René Vinçon – Della leggerezza – Galleria XXS – Palermo

pallinoRené Vinçon – Della leggerezza – Galleria XXS – Palermo
dal 15 al 31 gennaio 2015

“Della leggerezza” è il titolo di una personale dell’artista francese René Vinçon, che la Galleria XXS di Palermo (via XX Settembre n. 13) proporrà dal 15 al 31 gennaio 2015.

Sfidando le tendenze e le mode che hanno condotto l’arte contemporanea verso l’eccesso di segni e significati, col risultato di istituire a canone un “horror pleni” paradossalmente svuotato di senso, Vinçon propone circa trenta opere – tecniche miste su carta: acquerello, matite e pastelli – che trovano nel concetto di leggerezza il loro principio. In tal senso, l’artista ritrova un limite oggi dimenticato, situandosi sulla soglia dove l’apparire contiene in sé ancora il mistero e l’evanescenza del non essere.

Segni appena accennati, fluttuanti come in una pittura orientale, cromatismi che trovano delicati equilibri al confine tra astrazione e paesaggio. Un pensiero e un segno di discrezione e delicatezza, oggi sempre più rari e per questo orgogliosamente inattuali.

La sostenibile leggerezza della pittura
di Roberto Giambrone

rene-vinconLe opere di René Vinçon, raccolte nel segno “della leggerezza”, sono una sfida alla gravità e all’omologazione dei nostri tempi. Prendendo le distanze dalle tendenze e dalle mode che hanno condotto l’arte contemporanea nel cul-de-sac di una sterile e compulsiva moltiplicazione di segni e significati, col risultato di istituire a canone un “horror pleni” paradossalmente svuotato di senso, Vinçon propone alcune tecniche miste su carta che trovano proprio nel concetto di leggerezza il loro principio. In tal modo l’artista ritrova un limite oggi dimenticato – anzi pervicacemente oltrepassato nel fast food dell’arte contemporanea – situandosi sulla soglia dove l’apparire contiene in sé ancora il mistero e l’evanescenza del non essere.

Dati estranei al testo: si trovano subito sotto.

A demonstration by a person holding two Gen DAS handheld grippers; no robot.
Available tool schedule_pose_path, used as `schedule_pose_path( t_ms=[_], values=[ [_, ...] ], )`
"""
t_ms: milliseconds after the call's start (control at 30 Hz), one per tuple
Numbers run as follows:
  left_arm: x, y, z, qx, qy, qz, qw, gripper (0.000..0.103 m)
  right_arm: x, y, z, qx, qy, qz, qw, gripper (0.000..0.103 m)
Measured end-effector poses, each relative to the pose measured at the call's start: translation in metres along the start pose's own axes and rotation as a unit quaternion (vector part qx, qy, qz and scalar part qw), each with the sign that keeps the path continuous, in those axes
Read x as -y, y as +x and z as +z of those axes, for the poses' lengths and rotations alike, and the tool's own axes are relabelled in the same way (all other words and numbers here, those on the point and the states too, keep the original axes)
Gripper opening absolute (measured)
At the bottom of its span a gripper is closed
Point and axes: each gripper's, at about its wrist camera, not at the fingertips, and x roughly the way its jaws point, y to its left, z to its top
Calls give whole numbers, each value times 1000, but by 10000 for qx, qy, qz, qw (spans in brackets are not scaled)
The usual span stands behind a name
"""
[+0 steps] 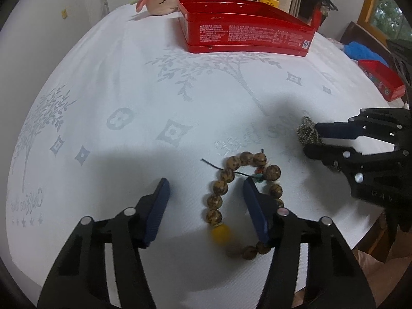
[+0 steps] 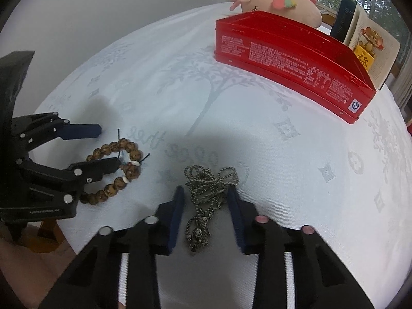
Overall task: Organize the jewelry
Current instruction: 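Grasp the wooden bead bracelet with the left tool while the right tool grips the silver chain, lifting both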
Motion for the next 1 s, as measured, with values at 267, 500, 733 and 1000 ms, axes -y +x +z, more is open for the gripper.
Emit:
schedule_pose_path(
  t_ms=[267,500,733,1000],
  values=[
    [-5,-1,2,50,-66,-117,9999,34,9,-6,-2,-10,292,433,9986,8],
    [-11,-1,6,27,-274,-330,9991,11,23,-10,-3,58,605,599,9964,7],
    [-15,-7,11,117,-508,-696,9962,10,42,-30,-3,312,867,887,9918,7],
    [-7,-25,22,456,-418,-778,9951,10,54,-47,4,523,963,852,9903,7]
  ],
)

Segni appena accennati, fluttuanti come in una pittura orientale, cromatismi che trovano delicati equilibri al confine tra astrazione e paesaggio. Un pensiero e un segno di discrezione e delicatezza oggi sempre più rari e pertanto inattuali. Tuttavia Vinçon non rifugge la materia, la concretezza del segno, che anzi pone a fondamento del suo lavoro, prestando sempre attenzione agli aspetti materici dello specifico pittorico. Le sue composizioni sono il risultato di un progetto molto preciso, che nasce da un’idea e si formalizza nell’interazione tra spazio e segno, in un’architettura che tiene conto dei pieni e dei vuoti e che procede per assonanze e dissonanze. Nella loro forma compiuta, le opere appaiono come paesaggi, stilizzati in una forma non realistica, dove predominano i verdi acquerellati in una varietà di sfumature, incrociati o contornati dai reticoli grigi delle matite e intersecati qua e là da pastelli ocra o arancioni, come linee di confine appena accennate o steccati verticali che delimitano e guidano lo sguardo.

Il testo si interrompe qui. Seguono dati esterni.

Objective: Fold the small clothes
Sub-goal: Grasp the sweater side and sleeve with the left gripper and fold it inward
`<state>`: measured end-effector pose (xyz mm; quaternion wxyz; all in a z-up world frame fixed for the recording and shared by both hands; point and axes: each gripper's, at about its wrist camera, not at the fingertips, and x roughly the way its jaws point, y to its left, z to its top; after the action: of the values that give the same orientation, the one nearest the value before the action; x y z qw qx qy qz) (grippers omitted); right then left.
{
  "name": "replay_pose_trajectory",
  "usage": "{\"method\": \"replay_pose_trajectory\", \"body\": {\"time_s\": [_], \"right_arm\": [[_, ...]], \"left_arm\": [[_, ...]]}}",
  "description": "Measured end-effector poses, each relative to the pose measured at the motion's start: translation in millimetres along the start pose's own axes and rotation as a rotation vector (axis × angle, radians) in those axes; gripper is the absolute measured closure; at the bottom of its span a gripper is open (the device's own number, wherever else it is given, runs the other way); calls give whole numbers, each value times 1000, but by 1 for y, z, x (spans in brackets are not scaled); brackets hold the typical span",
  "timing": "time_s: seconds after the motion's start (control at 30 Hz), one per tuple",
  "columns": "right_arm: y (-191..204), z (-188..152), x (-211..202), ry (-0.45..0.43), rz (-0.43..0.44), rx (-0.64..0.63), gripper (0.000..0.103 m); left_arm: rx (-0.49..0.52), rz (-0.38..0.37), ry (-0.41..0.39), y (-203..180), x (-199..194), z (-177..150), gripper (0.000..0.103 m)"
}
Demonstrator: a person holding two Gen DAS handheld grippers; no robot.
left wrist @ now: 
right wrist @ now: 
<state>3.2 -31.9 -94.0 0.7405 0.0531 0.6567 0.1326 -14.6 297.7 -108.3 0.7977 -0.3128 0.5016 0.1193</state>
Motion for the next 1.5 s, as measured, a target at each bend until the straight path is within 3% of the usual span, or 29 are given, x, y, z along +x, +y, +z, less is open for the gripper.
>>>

Eppure non siamo mai di fronte a una struttura rigida, a una composizione chiusa, perché l’interazione di tutti questi segni si manifesta come una forma dinamica in continua tensione, il segno rimanda sempre al gesto che lo ha tracciato, restituendo alla vista una sorta di magma cangiante. Viene in mente il principio dell’alea secondo John Cage – un maestro in quanto a leggerezza – che paragona le proprie composizioni alle nuvole, forme fluide e in divenire, apparentemente casuali e tuttavia legate a precise leggi della fisica che governa l’universo. Pitture come nuvole, dunque, paesaggi verosimili e allo stesso tempo forme astratte, che alludono piuttosto che rappresentare. Gli echi appena accennati alla tradizione paesaggistica sfumano allora nelle forme fluide della pittura orientale, evocando all’osservatore le sfuggenti onde di Hokusai e i pittogrammi della calligrafia.

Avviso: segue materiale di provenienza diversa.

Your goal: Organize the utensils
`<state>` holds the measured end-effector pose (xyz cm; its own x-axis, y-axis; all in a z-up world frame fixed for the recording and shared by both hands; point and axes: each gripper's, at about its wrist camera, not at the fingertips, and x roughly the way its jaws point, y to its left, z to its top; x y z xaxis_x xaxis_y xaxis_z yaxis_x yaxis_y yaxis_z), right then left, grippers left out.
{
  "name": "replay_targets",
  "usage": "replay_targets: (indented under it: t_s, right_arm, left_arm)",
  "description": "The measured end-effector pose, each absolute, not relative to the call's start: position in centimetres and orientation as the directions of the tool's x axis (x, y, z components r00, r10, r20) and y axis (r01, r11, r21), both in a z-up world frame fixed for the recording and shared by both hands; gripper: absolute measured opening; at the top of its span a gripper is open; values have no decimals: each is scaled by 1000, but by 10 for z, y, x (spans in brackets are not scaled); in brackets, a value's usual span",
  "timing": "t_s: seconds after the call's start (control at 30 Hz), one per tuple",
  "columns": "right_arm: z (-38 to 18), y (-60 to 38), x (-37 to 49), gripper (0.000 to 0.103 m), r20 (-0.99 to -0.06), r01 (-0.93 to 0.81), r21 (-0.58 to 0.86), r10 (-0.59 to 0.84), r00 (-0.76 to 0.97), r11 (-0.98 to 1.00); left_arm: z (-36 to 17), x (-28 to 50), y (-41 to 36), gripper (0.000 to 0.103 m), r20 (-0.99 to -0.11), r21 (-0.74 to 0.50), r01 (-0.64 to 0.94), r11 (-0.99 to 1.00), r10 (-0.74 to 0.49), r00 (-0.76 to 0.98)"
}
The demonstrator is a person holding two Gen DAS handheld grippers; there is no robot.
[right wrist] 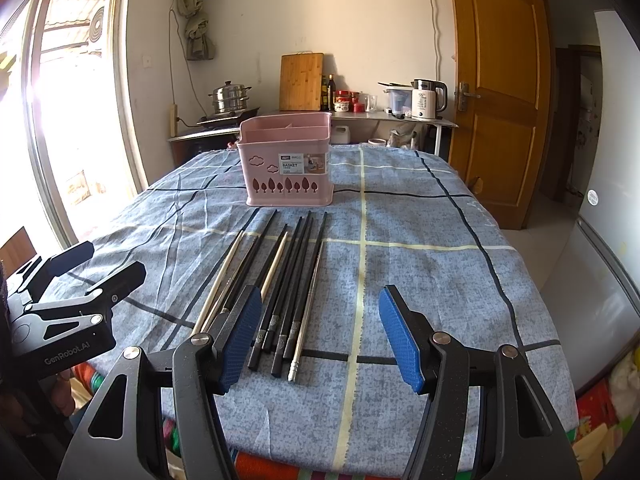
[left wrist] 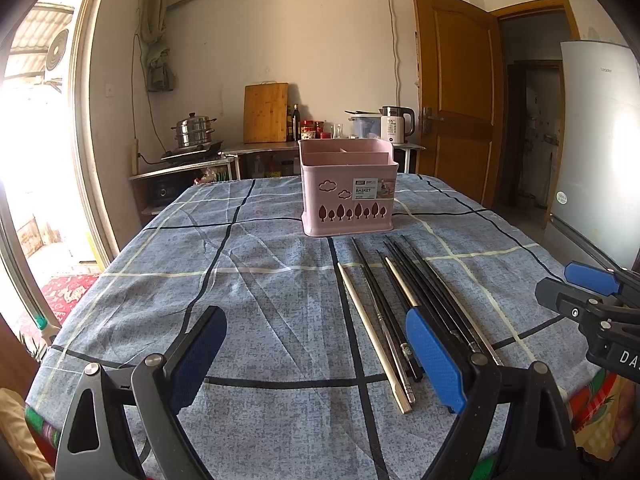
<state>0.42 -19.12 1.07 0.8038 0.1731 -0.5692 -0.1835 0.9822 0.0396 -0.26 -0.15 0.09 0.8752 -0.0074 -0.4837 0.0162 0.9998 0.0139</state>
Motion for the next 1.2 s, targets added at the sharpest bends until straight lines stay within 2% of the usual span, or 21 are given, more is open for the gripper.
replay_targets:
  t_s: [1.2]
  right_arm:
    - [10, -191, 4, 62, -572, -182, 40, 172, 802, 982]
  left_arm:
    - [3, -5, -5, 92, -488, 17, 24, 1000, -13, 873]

In ogni caso, sia nella leggerezza del segno accuratamente tracciato, come si trattasse dell’efficace esito d’una action painting, sia nei grumi più pastosi, dove il colore si incupisce in un groviglio di linee, macchie e sfumature – in certe opere addirittura nel segno espressionista di figure spigolose e contornate dal taglio netto del collage – appare tutta la pregnanza e una vaga nostalgia di una pittura-pittura, che ha smarrito il peso della propria autorevolezza. Questo esercizio certosino sulla leggerezza assume dunque il valore rivoluzionario – e pertanto inattuale – di una ricerca sui valori basilari del segno pittorico, che oppone la flagranza del gesto alla ripetizione, l’essenziale alla ridondanza, la leggerezza alla pesantezza di un’arte sempre più conformista e inutilmente estrema.